Las cada vez más abundantes actuaciones que organizan empresarios latinoamericanos para su comunidad son un ejemplo de transparencia. En los carteles que se cuelgan por los barrios más populares de Barcelona y ciudades limítrofes hay números de teléfono a los que llamar para comprar entradas. No son ‘call centers’ impersonales, sino los móviles de la organización, así que si alguien tiene un problema, ya sabe a quién dirigirse y cómo.

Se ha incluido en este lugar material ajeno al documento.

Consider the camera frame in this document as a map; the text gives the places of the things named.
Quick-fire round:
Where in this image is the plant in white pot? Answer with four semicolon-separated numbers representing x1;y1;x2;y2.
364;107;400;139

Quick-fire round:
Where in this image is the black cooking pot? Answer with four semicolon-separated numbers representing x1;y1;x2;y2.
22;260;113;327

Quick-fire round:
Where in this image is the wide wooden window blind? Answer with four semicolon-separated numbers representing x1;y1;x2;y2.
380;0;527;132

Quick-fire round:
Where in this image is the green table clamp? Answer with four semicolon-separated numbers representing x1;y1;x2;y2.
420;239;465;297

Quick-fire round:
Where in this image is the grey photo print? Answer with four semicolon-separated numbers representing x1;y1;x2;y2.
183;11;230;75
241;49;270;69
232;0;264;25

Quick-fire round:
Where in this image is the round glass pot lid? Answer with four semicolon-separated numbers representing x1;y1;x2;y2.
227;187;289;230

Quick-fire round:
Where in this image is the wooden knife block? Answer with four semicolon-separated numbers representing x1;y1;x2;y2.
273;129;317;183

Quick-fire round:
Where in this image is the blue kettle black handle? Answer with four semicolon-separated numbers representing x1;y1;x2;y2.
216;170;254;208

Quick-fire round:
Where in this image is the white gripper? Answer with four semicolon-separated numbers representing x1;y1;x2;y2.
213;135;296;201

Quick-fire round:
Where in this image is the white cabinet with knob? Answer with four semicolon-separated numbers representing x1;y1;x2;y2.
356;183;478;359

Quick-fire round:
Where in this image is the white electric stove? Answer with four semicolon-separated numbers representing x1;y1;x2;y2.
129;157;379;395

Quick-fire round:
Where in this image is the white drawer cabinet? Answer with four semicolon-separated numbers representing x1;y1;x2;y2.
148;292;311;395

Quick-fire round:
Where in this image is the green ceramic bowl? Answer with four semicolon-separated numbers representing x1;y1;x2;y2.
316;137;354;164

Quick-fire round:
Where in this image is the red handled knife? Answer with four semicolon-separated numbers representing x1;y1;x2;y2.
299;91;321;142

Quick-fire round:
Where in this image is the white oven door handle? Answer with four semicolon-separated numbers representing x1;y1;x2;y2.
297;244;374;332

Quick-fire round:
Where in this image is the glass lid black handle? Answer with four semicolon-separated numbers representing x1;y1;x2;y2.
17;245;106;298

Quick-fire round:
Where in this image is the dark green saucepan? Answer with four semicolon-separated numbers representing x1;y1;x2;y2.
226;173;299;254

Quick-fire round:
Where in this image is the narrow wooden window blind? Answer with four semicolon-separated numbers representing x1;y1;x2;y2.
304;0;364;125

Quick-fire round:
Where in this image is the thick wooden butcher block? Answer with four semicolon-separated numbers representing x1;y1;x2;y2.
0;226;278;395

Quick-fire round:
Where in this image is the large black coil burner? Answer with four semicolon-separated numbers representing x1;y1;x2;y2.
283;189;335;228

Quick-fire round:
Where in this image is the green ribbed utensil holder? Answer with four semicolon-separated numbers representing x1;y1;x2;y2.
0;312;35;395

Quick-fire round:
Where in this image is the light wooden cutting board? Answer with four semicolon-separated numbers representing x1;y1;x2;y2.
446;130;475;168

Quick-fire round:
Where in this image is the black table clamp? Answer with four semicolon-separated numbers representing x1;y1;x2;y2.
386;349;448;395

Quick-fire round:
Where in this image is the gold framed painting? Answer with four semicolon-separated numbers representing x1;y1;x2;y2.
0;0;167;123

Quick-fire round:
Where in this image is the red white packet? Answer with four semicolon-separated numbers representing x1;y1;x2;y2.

Las protestas no van a más. El concierto, sí. Bueno, el cartel habla de ‘único show exclusivo’; no, de concierto. Y ‘único’ es el par de bailarines que ha aportado la discoteca al ‘show exclusivo’ de Ríos: ella viste un body negro; él, un armario de músculos, solo lleva pantalón, pajarita y boina. Cuando Ríos enlaza sus títulos más arrebatadores la euforia se desata. ‘Si tú te vas’, ‘Estúpida frase’, Déjate amar’ y ‘Falsas mentiras’ no son cualquier cosa. Están apegadas a ese romanticismo tópico que considera a la mujer la razón de todos los males y placeres, pero denotan también un olfato incontestable para los estribillos. Ríos maneja un material especial. Cumbia salsera de primera.